#### Data

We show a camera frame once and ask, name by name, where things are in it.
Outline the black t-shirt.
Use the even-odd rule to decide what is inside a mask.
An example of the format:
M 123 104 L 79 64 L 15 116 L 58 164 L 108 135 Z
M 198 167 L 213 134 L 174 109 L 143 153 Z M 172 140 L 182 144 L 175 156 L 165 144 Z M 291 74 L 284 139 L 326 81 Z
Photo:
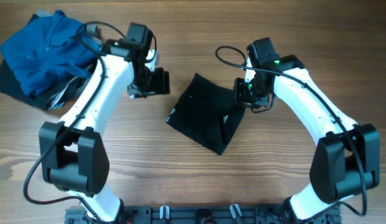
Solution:
M 235 134 L 245 108 L 234 92 L 196 73 L 173 106 L 166 123 L 201 146 L 222 155 Z

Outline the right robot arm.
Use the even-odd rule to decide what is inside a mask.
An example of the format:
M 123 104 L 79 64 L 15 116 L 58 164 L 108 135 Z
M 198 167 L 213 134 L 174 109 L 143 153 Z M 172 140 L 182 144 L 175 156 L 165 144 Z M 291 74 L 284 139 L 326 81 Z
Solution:
M 316 86 L 294 55 L 249 56 L 239 65 L 245 78 L 235 82 L 236 98 L 255 113 L 284 101 L 309 131 L 315 153 L 309 184 L 281 205 L 266 206 L 260 215 L 280 223 L 333 221 L 341 206 L 357 216 L 368 210 L 367 191 L 380 182 L 379 133 L 372 124 L 359 125 Z

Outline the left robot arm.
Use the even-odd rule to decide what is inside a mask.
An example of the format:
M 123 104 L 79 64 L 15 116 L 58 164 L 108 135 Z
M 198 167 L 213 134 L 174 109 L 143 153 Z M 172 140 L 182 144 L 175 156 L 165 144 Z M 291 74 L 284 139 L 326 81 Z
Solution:
M 129 223 L 123 201 L 110 189 L 110 162 L 102 140 L 106 124 L 124 92 L 131 98 L 169 93 L 169 74 L 158 66 L 150 43 L 108 40 L 91 79 L 75 104 L 57 123 L 39 131 L 46 183 L 83 205 L 87 223 Z

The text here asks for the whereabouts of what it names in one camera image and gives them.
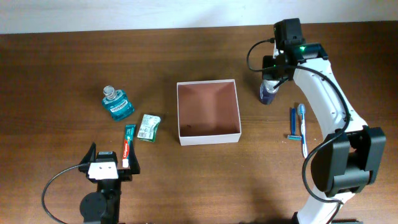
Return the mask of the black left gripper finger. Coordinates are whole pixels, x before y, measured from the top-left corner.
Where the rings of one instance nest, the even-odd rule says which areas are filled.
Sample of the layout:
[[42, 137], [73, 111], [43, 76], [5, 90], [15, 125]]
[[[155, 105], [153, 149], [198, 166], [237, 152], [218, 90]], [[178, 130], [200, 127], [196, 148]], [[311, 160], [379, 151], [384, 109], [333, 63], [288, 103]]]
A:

########

● **Exercise details**:
Output the lines above verbatim, images excluded.

● **Solution for this exercise**:
We show a camera frame once and ask, name by name, where things are in it.
Outline the black t-shirt.
Use the even-odd rule to decide what is inside a mask.
An example of the format:
M 123 104 L 79 64 L 15 116 L 58 164 L 108 135 Z
M 198 167 L 213 134 L 174 109 L 143 153 Z M 172 140 L 182 144 L 175 156 L 165 144 Z M 291 74 L 284 139 L 326 81 Z
Photo:
Solution:
M 235 134 L 245 108 L 234 92 L 196 73 L 173 106 L 166 123 L 201 146 L 222 155 Z

Outline the right robot arm.
Use the even-odd rule to decide what is inside a mask.
An example of the format:
M 123 104 L 79 64 L 15 116 L 58 164 L 108 135 Z
M 198 167 L 213 134 L 174 109 L 143 153 Z M 172 140 L 182 144 L 175 156 L 165 144 Z M 291 74 L 284 139 L 326 81 Z
Solution:
M 316 86 L 294 55 L 249 56 L 239 65 L 245 78 L 235 82 L 236 98 L 255 113 L 284 101 L 309 131 L 315 153 L 309 184 L 281 205 L 266 206 L 260 215 L 280 223 L 333 221 L 341 206 L 357 216 L 368 210 L 367 191 L 380 182 L 379 133 L 372 124 L 359 125 Z

Outline the left robot arm.
Use the even-odd rule to decide what is inside a mask.
An example of the format:
M 123 104 L 79 64 L 15 116 L 58 164 L 108 135 Z
M 198 167 L 213 134 L 174 109 L 143 153 Z M 172 140 L 182 144 L 175 156 L 165 144 Z M 291 74 L 284 139 L 326 81 Z
Solution:
M 129 223 L 123 201 L 110 189 L 110 162 L 102 140 L 106 124 L 124 92 L 131 98 L 169 93 L 169 74 L 158 66 L 150 43 L 108 40 L 91 79 L 75 104 L 57 123 L 39 131 L 46 183 L 83 205 L 87 223 Z

The text here asks for the whereabouts of what it names in one camera image and gives them.
Return the mask of the black left gripper finger. Coordinates are whole pixels, x before y, measured from the top-left corner.
Where the rings of one instance nest, the even-odd rule says which areas are filled.
Sample of the layout:
[[42, 137], [73, 111], [43, 76], [5, 90], [15, 125]]
[[[155, 105], [153, 149], [198, 166], [237, 152], [218, 90]], [[178, 130], [200, 127], [196, 148]], [[311, 160], [379, 151], [384, 109], [333, 63], [288, 103]]]
A:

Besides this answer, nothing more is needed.